Data for this task Block Start

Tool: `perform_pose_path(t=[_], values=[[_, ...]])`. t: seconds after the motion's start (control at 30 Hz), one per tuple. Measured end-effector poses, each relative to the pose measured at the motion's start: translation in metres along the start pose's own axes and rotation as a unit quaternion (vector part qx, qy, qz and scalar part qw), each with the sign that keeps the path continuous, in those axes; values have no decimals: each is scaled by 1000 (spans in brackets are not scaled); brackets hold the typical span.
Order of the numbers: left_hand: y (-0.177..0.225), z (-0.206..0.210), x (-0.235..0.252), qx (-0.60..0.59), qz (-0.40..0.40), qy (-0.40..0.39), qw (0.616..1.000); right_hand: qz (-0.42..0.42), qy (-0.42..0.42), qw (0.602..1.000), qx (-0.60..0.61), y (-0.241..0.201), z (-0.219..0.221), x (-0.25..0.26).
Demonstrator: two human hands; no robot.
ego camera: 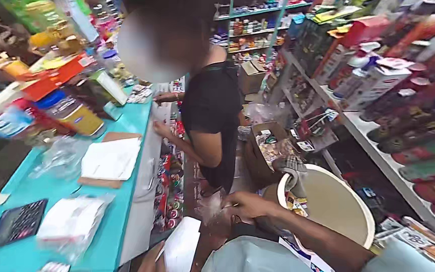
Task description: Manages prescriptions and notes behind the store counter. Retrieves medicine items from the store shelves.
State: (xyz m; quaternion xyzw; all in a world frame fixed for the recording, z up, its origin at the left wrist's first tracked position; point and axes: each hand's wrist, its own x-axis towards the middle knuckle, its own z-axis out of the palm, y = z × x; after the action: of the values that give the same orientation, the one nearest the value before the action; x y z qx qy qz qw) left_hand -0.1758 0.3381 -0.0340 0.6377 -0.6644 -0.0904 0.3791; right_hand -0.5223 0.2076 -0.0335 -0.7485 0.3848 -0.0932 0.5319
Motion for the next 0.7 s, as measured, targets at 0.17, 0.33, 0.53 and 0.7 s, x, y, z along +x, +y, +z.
perform_pose_path(t=[0.17,0.33,0.53,0.7], values=[[17,183,60,-5,106,-178,978,156,230,956,96,81,-91,-120],[92,324,121,-93,123,-311,938,157,348,906,184,102,-122,-150],[195,509,216,-198,-197,-373,885,221,446,847,185,124,-116,-178],[232,599,271,-324,-380,-291,816,230,532,761,290,134,-79,-211]])
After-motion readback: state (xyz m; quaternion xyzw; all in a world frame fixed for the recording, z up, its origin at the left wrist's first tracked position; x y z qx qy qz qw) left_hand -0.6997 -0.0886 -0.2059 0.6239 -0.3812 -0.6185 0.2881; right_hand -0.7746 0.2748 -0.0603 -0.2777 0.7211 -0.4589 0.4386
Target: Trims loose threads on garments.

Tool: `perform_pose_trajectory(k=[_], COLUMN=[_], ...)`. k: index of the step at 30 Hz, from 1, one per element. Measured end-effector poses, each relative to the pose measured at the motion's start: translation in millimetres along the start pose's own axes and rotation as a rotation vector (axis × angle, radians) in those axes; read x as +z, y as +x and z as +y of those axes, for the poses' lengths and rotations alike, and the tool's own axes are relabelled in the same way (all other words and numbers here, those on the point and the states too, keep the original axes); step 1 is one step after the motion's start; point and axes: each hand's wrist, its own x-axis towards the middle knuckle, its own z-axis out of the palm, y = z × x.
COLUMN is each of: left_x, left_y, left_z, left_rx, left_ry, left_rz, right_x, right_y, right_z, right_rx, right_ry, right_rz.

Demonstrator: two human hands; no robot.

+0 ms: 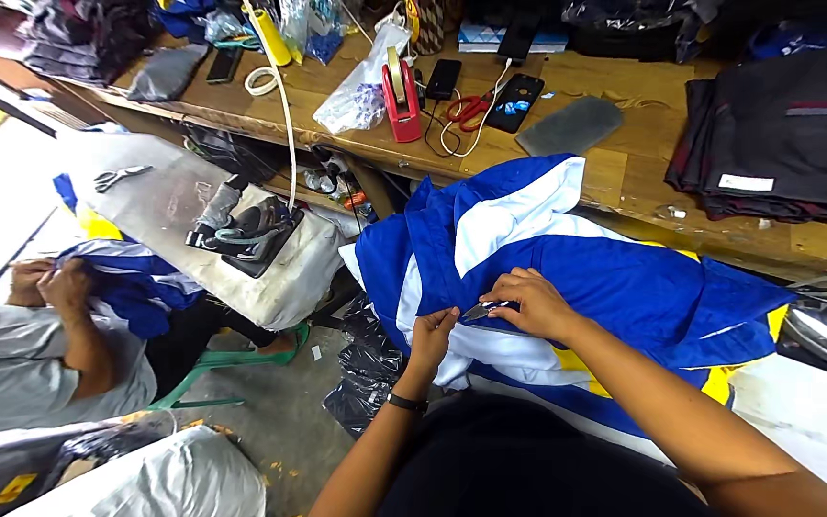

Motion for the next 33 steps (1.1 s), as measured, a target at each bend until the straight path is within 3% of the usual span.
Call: perform_pose_trajectory(k=[7,11,14,19,24,30,33], left_x=[-2.1,-2.7,-4.3,-0.3,5.3,1.6,3.4], left_y=[1.2,1.6,2.5,-1.1,-4.6,-1.3,-2.3], left_z=[2.7,0.2,-0.9,6.0,15.1,15.0,15.6], left_rx=[-0.005,0.016,0.076,0.211,0.183,0.210,0.204], left_ry=[0.010,0.020,0.065,0.068,-0.087,-0.087,-0.121], left_rz=[-0.013,-0.022,-0.020,-0.046,-0.063,-0.051,-0.075], right_x=[2.8,-4.8,-10.8,15.6,34.2,20.4,35.7], right_y=[-2.3,-10.6,-22.6,-22.2,-9.1,-28.1,-25.7], right_z=[-6.8,-10.9,-19.4,-59.7,-77.4,-88.5,-87.0], right_rx=[0.056,0.098,0.294,0.488,0.565,0.595,0.633], right_ry=[-0.007,0.029,0.333,1.284,1.334,1.454,1.524], right_rz=[0.034,-0.078,-0.030,0.083,0.189,0.043,0.093])
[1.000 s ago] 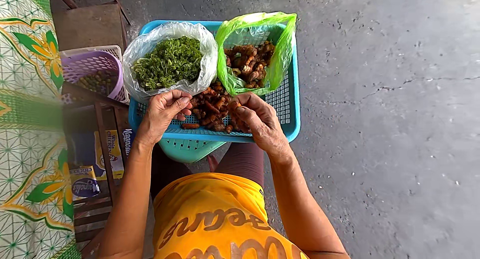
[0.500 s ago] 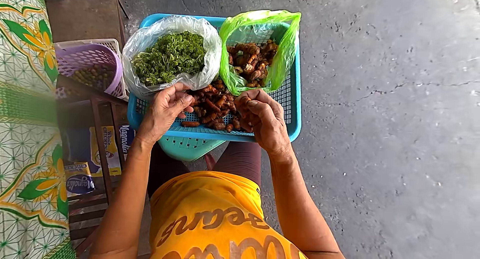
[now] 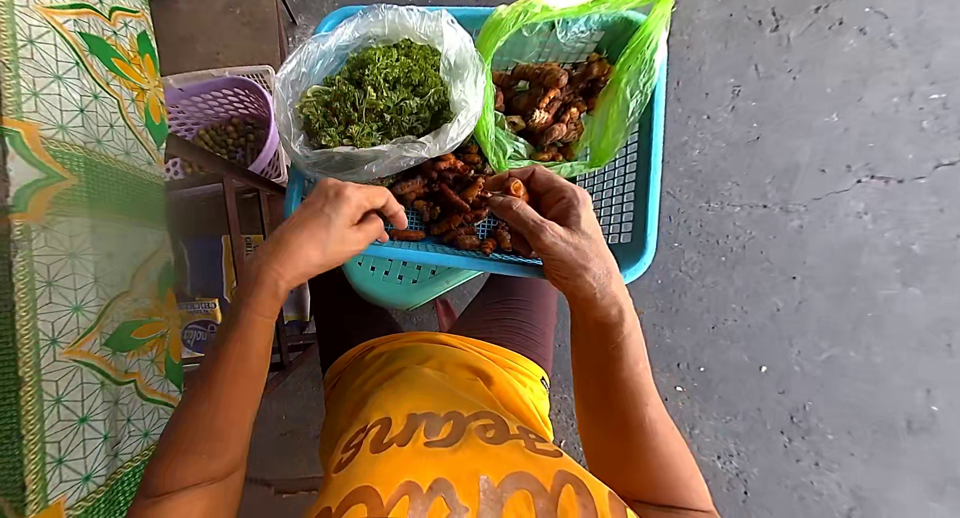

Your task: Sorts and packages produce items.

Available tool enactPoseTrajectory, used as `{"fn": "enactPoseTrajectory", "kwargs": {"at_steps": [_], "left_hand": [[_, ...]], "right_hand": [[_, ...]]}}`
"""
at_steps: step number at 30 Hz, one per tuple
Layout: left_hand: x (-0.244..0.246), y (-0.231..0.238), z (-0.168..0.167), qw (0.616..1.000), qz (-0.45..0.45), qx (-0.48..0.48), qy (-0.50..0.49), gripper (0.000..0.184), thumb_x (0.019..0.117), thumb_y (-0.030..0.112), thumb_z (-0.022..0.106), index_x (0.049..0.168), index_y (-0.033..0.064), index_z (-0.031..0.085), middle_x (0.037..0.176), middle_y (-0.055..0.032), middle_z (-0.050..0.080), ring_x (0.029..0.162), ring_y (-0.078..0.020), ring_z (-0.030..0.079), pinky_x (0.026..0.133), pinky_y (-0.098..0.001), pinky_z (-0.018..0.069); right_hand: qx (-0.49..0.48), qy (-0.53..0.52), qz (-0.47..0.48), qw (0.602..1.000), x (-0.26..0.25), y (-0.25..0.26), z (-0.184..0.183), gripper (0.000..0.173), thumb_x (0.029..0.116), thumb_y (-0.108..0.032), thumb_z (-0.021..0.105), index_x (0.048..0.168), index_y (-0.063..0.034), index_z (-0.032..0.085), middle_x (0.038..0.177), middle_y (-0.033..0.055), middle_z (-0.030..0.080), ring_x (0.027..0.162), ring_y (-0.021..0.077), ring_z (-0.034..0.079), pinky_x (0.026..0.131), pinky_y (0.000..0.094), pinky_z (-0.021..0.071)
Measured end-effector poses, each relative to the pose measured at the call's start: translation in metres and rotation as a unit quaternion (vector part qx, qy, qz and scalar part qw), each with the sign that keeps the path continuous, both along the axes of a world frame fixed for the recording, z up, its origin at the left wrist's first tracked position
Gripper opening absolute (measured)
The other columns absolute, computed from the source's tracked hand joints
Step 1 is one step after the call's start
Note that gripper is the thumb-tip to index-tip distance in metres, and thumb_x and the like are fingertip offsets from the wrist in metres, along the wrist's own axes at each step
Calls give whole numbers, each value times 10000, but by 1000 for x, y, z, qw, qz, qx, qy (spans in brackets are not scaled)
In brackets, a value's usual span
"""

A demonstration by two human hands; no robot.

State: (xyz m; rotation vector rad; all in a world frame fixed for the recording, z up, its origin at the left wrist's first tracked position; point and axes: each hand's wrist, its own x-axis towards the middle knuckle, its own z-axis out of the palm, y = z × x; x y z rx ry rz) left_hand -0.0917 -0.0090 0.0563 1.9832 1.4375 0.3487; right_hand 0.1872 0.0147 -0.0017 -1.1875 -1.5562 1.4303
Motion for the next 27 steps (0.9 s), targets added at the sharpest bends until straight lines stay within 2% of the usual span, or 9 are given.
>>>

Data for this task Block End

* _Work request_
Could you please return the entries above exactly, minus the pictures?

* _Answer area_
Tool: `perform_pose_path(t=[_], values=[[_, ...]])`. t: seconds after the motion's start (control at 30 Hz), one per tuple. Measured end-effector poses, each relative to the pose measured at the motion's start: translation in metres along the start pose's own axes and rotation as a unit quaternion (vector part qx, qy, qz and scalar part qw), each with the sign that keeps the path continuous, in those axes; values have no decimals: each is scaled by 1000 (spans in brackets are not scaled); brackets hold the typical span.
Order of the numbers: left_hand: y (-0.177..0.225), z (-0.206..0.210), x (-0.235..0.252), qx (-0.60..0.59), qz (-0.40..0.40), qy (-0.40..0.39), qw (0.616..1.000); right_hand: qz (-0.42..0.42), qy (-0.42..0.42), qw (0.602..1.000), qx (-0.60..0.61), y (-0.241..0.201), z (-0.219..0.221), x (-0.25..0.26).
Demonstrator: two human hands; no robot.
ego camera: 
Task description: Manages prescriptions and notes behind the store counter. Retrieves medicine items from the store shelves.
State: (xyz m; quaternion xyzw; all in a world frame fixed for the recording, z up, its origin at the left wrist's first tracked position; point and axes: each hand's wrist, its own x-axis towards the middle knuckle, its own z-axis out of the palm, y = z × x; after the action: of the values that give the same orientation, the one nearest the value before the action; x y z qx qy qz qw) left_hand -0.1758 0.3381 -0.0340 0.6377 -0.6644 -0.0904 0.3791; right_hand -0.5223 0.2076 -0.0335 -0.7485 0.3848 -0.0932 0.5319
Motion for the next 0.7 s, as measured, targets at 0.17, 0.33, 0.53 and 0.7 s, x, y, z along +x, +y, +z.
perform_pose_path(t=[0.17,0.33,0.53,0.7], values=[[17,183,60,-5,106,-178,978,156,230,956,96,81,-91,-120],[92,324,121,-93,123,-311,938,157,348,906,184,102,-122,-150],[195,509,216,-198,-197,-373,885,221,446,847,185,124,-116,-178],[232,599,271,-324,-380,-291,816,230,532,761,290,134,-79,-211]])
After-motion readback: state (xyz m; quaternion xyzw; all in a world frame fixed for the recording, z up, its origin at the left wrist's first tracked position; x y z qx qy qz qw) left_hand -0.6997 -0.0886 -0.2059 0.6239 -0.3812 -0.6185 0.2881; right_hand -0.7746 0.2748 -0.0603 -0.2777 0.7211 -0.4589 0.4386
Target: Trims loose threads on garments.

Tool: `perform_pose_trajectory(k=[_], COLUMN=[_], ...)`. k: index of the step at 30 Hz, from 1, one per element. Measured end-effector poses, each relative to the pose measured at the motion's start: translation in millimetres along the start pose's own axes and rotation as a rotation vector (axis × angle, radians) in those axes; read x as +z, y as +x and z as +y of those axes, for the poses' lengths and rotations alike, and the tool's own axes are relabelled in the same way (all other words and numbers here, those on the point and the states too, keep the original axes); step 1 is one step after the motion's start; point and axes: each hand's wrist, its own x-axis towards the middle knuckle, its own z-axis out of the palm, y = z × x.
COLUMN is each of: left_x, left_y, left_z, left_rx, left_ry, left_rz, right_x, right_y, right_z, right_rx, right_ry, right_rz.

Demonstrator: two human hands; no robot.

+0 ms: 

Motion for the next 33 steps (1.1 s), as measured, a target at each bend until the straight path is within 3% of the usual span.
Call: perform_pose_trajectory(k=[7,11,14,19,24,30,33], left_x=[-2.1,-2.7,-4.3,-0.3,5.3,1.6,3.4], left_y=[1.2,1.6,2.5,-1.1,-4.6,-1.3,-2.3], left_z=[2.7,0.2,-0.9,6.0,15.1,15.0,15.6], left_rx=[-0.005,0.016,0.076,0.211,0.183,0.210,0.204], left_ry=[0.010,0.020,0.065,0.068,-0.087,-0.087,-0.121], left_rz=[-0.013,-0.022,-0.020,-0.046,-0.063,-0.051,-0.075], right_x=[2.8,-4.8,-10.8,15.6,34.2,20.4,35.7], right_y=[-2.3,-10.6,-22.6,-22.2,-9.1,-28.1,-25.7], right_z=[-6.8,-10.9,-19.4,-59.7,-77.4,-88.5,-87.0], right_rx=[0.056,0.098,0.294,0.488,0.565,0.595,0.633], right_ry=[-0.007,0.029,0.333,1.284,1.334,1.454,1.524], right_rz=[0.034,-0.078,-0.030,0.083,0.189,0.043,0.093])
[1.000 s ago] 
[0.500 s ago] 
[now] 

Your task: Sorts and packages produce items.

Available tool enactPoseTrajectory, used as `{"fn": "enactPoseTrajectory", "kwargs": {"at_steps": [_], "left_hand": [[_, ...]], "right_hand": [[_, ...]]}}`
"""
at_steps: step number at 30 Hz, one per tuple
Layout: left_hand: x (-0.244..0.246), y (-0.231..0.238), z (-0.168..0.167), qw (0.616..1.000), qz (-0.45..0.45), qx (-0.48..0.48), qy (-0.50..0.49), gripper (0.000..0.184), thumb_x (0.019..0.117), thumb_y (-0.030..0.112), thumb_z (-0.022..0.106), index_x (0.049..0.168), index_y (-0.033..0.064), index_z (-0.031..0.085), middle_x (0.037..0.176), middle_y (-0.055..0.032), middle_z (-0.050..0.080), ring_x (0.029..0.162), ring_y (-0.078..0.020), ring_z (-0.030..0.079), pinky_x (0.026..0.133), pinky_y (-0.098..0.001), pinky_z (-0.018..0.069); right_hand: qx (-0.49..0.48), qy (-0.53..0.52), qz (-0.47..0.48), qw (0.602..1.000), x (-0.26..0.25), y (-0.25..0.26), z (-0.184..0.183), gripper (0.000..0.173), thumb_x (0.029..0.116), thumb_y (-0.108..0.032), thumb_z (-0.021..0.105), index_x (0.048..0.168), index_y (-0.063..0.034), index_z (-0.032..0.085), middle_x (0.038..0.177), middle_y (-0.033..0.055), middle_z (-0.030..0.080), ring_x (0.027..0.162), ring_y (-0.021..0.077), ring_z (-0.034..0.079), pinky_x (0.026..0.131), pinky_y (0.000..0.094), pinky_z (-0.021..0.071)
Measured end-effector poses, each relative to the pose measured at the call's start: translation in metres and rotation as a unit quaternion (vector part qx, qy, qz and scalar part qw), each with the sign that keeps the path continuous, both along the axes of a world frame fixed for the recording, z up, its origin at the left wrist's first tracked position
Gripper opening absolute (measured)
The other columns absolute, computed from the source's tracked hand joints
Step 1 is one step after the call's start
Note that gripper is the thumb-tip to index-tip distance in metres, and thumb_x and the like are fingertip offsets from the wrist in metres, along the wrist's own axes at each step
Calls give whole numbers, each value times 10000, but by 1000 for x, y, z, qw, qz, qx, qy (spans in brackets are not scaled)
In brackets, a value's usual span
"""

A demonstration by two human hands; no robot.

State: (xyz m; rotation vector rad; all in a world frame fixed for the recording, z up, its origin at the left wrist's first tracked position; point and axes: each hand's wrist, its own x-axis towards the middle knuckle, its own z-axis out of the palm, y = z × x; x y z rx ry rz) left_hand -0.0917 -0.0090 0.0563 1.9832 1.4375 0.3487; right_hand 0.1872 0.0147 -0.0017 -1.1875 -1.5562 1.4303
Motion for the next 27 steps (0.9 s), targets added at the sharpest bends until straight lines stay within 2% of the usual span, or 9 are given.
>>>

This exercise has been answered in full.